Sounds like she has quite a loser BF and a "friend" who tells her who she can and cannot have in the her own home? Odd.
This girl needs some counseling.
Oh and what Eslbee said-I'll bet $$$ that she will come around once YOU finally pull yourself through all of this. (because you will you know

) Then you won't need her. Bet you'll hear all of the "I'm sorry and it was a misunderstanding and things will change, blah, blah, blah"......TOO LATE.
Bye-bye.
so after almost 3 weeks in flea bag motels, i am home and sleeping in my own bed tonight. strange - this 'friend' has only called me once at the end of the first week i was in town. that is fine. if she doesn't give a flying fig about helping me even settle in, screw her.

Glad to hear you're in your own bed tonight.

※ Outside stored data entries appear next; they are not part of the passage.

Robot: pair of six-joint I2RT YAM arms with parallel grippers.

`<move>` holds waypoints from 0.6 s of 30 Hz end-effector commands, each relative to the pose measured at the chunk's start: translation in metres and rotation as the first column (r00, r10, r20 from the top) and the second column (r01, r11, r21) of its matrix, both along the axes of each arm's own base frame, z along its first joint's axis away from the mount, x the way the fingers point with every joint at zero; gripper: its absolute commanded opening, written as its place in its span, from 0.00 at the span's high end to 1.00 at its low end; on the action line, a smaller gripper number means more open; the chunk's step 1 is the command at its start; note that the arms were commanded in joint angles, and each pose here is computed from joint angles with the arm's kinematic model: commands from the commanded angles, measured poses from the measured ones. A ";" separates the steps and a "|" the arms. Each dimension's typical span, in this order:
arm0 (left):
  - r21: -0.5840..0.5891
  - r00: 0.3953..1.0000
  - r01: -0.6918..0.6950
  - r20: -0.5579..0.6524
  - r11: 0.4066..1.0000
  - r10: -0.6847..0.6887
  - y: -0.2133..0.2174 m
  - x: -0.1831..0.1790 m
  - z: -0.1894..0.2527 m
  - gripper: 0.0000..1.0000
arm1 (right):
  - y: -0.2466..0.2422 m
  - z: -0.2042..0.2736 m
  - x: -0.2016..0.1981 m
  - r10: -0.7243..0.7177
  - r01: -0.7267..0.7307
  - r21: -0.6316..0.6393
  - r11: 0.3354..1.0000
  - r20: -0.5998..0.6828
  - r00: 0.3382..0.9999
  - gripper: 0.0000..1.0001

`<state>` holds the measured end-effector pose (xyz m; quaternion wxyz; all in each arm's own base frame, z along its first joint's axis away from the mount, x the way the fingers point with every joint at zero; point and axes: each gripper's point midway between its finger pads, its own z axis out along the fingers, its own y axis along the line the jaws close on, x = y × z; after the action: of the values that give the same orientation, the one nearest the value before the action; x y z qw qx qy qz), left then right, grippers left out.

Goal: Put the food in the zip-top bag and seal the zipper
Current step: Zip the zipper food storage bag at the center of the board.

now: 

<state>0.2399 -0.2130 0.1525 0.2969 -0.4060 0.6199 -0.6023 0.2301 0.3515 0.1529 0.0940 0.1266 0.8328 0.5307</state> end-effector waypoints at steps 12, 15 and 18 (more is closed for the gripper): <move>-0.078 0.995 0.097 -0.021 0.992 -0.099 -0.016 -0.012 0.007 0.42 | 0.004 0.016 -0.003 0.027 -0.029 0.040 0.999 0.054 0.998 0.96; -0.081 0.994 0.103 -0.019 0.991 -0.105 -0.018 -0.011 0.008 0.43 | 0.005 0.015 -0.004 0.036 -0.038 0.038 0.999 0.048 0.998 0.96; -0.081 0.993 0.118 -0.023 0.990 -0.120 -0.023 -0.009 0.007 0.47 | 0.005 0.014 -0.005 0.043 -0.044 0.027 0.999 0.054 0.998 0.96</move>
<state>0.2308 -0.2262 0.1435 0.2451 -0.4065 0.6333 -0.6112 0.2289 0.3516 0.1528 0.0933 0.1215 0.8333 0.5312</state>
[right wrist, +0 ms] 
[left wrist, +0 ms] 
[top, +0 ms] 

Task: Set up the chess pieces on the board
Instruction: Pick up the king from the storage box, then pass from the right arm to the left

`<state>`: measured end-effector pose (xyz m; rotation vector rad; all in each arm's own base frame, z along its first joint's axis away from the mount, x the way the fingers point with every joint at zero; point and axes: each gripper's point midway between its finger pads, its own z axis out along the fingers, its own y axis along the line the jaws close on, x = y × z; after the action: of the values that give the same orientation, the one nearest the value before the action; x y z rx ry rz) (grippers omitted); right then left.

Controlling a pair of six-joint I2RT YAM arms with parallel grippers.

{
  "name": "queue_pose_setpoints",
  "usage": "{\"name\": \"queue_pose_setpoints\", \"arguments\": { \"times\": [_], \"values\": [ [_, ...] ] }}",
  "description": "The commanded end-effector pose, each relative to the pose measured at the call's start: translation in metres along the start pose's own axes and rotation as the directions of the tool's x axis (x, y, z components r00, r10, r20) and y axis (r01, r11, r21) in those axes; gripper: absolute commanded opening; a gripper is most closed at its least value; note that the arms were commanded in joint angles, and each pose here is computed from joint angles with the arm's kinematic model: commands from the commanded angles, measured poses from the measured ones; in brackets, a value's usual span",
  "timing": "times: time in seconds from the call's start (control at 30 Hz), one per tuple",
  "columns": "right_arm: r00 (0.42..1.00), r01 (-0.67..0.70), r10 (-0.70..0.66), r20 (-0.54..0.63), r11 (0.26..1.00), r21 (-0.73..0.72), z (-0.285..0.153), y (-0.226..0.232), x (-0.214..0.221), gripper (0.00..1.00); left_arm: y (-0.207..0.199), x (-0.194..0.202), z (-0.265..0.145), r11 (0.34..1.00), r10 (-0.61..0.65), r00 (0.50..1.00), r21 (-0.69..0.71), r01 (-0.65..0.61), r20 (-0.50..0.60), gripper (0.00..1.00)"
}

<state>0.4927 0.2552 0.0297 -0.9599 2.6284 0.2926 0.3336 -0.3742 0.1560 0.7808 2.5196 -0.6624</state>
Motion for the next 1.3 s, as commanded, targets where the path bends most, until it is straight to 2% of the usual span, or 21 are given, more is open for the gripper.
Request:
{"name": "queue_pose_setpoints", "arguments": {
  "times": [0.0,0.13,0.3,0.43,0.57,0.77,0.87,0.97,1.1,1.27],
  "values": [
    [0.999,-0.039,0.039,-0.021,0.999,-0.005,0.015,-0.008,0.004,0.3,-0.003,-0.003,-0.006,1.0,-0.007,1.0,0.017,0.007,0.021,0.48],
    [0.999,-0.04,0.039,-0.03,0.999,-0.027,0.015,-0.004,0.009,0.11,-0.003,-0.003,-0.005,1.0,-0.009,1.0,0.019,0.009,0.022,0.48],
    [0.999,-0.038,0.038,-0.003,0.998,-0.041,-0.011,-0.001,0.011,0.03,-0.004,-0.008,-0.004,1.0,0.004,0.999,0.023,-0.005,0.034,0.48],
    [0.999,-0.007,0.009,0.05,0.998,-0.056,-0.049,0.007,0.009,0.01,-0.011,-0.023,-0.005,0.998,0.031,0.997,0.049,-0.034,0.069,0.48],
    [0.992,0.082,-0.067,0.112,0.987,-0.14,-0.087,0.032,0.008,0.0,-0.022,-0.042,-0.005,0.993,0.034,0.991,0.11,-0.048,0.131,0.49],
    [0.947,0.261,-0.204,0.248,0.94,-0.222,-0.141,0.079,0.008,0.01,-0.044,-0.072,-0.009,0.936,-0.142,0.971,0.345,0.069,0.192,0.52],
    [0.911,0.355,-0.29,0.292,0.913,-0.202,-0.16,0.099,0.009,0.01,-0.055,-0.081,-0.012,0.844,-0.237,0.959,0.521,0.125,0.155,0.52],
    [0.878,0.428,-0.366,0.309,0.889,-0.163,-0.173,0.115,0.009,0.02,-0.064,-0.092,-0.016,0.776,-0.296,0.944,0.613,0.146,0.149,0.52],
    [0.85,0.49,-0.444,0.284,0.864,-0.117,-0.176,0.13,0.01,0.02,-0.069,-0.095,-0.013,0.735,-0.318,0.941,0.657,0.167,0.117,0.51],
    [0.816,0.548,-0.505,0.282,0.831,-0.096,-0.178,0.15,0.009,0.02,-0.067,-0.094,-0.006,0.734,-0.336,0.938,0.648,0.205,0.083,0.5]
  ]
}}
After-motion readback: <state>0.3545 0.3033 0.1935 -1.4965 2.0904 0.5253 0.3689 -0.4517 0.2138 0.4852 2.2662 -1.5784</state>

I hate when people go back on their word!
Good for you! I'm glad to hear that the worst of it is all over. This is the start of a brand new and exciting adventure for you! New job, new neighbourhood, and new friendships

I hope you have a good new place lined up to live. Good luck!
(08-05-2010 11:38 PM)ozarkmoon Wrote: [ -> ]so after almost 3 weeks in flea bag motels, i am home and sleeping in my own bed tonight. strange - this 'friend' has only called me once at the end of the first week i was in town. that is fine. if she doesn't give a flying fig about helping me even settle in, screw her. 
I can understand this. I recently lost a friend that I've had for six years because she has absolutely no empathy (it's a long story). It took me a while to really figure it out and then I finally realized she's been like this for a while and that it's not because of me.
Friends help each other, plain and simple.